2. Bij bericht van 9 juli 2024 heeft de minister de rechtbank meegedeeld dat eiser sinds 28 juni 2024 met onbekende bestemming is vertrokken. De gemachtigde van eiser heeft bij bericht van 10 juli 2024 medegedeeld dat hij geen contact meer heeft met eiser.
3. Uit vaste rechtspraak van de Afdeling bestuursrechtspraak van de Raad van State, onder meer de uitspraak van 1 juli 2024, ECLI:NL:RVS:2024:2662, volgt dat wanneer een vreemdeling met onbekende bestemming is vertrokken zonder de minister te laten weten waar hij verblijft, er in beginsel van uit wordt gegaan dat die vreemdeling geen prijs meer stelt op de door hem aanvankelijk verzochte bescherming in Nederland. Dit is alleen anders als de vreemdeling laat weten dat hij contact met zijn gemachtigde onderhoudt en dus nog prijs stelt op deze bescherming.

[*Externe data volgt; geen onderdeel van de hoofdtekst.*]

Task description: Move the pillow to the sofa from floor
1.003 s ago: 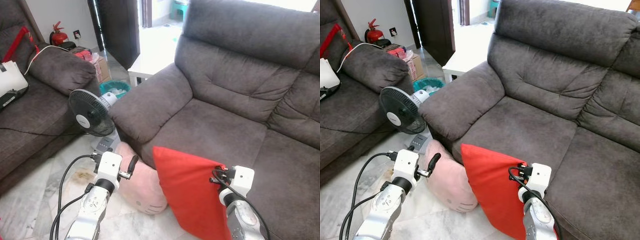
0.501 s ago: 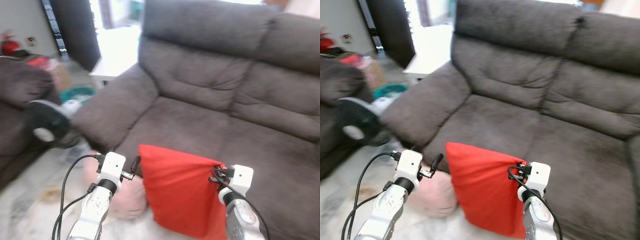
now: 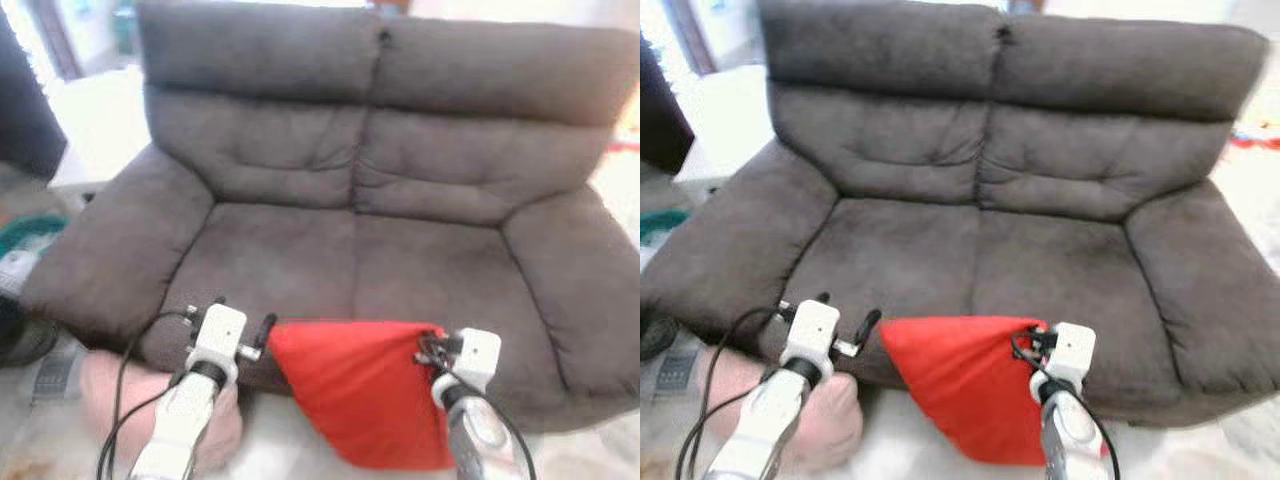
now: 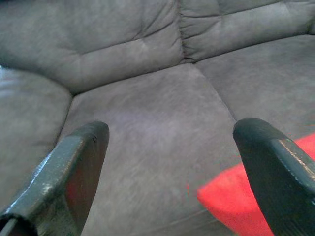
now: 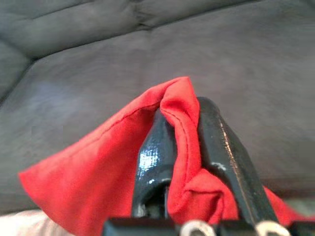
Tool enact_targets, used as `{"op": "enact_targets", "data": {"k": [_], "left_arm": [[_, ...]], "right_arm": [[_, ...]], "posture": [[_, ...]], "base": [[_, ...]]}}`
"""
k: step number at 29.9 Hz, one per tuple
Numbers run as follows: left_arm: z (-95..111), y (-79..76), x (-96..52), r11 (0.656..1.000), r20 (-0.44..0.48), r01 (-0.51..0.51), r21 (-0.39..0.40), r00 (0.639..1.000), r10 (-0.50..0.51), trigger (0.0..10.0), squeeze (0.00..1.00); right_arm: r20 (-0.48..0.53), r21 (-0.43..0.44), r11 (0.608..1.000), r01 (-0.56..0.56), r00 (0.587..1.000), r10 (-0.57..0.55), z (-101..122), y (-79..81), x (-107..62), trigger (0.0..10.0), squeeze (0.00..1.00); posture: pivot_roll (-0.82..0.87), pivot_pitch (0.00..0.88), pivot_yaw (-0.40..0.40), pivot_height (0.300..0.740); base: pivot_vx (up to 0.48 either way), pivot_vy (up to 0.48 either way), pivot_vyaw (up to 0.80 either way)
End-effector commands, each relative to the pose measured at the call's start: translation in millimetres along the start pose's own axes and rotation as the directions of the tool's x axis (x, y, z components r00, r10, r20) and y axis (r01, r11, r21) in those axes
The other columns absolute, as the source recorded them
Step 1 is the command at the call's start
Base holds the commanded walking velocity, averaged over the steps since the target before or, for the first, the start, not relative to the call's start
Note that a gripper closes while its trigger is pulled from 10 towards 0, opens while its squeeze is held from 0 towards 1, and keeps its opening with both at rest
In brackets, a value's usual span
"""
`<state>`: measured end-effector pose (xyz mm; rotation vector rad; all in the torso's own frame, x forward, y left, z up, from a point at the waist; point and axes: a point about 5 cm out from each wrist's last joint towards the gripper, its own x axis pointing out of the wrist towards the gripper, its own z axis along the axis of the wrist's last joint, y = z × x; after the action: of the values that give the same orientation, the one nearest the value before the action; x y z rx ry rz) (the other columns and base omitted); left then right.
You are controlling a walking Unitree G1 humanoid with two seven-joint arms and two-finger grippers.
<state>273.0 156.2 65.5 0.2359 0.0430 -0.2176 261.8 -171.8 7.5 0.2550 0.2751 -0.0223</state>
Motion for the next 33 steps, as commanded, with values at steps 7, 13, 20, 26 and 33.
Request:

4. Nu eiser op 28 juni 2024 met onbekende bestemming is vertrokken en hij sindsdien geen contact meer onderhoudt met zijn gemachtigde, moet ervan uit worden gegaan dat eiser geen prijs meer stelt op de door hem verzochte bescherming en op een beoordeling van zijn beroep. De rechtbank is daarom van oordeel dat eiser geen belang heeft bij een inhoudelijke beoordeling van het door hem ingestelde beroep tegen het bestreden besluit.
5. Het beroep is niet-ontvankelijk. Voor een proceskostenveroordeling bestaat geen aanleiding. Het verzoek om een voorlopige voorziening wordt afgewezen. Ook in dat verband bestaat geen aanleiding voor een proceskostenveroordeling.
Deze uitspraak is uitgesproken in het openbaar op 16 juli 2024 door mr. H.P. Eckert, rechter, in aanwezigheid van A.P. Kuiters, griffier.
Dit proces-verbaal is bekendgemaakt op:
Rechtsmiddel
Tegen de uitspraak in het beroep kan hoger beroep worden ingesteld bij de Afdeling bestuursrechtspraak van de Raad van State binnen één week na de dag van bekendmaking van dit proces-verbaal.
Tegen de uitspraak in de voorlopige voorziening staat geen rechtsmiddel open.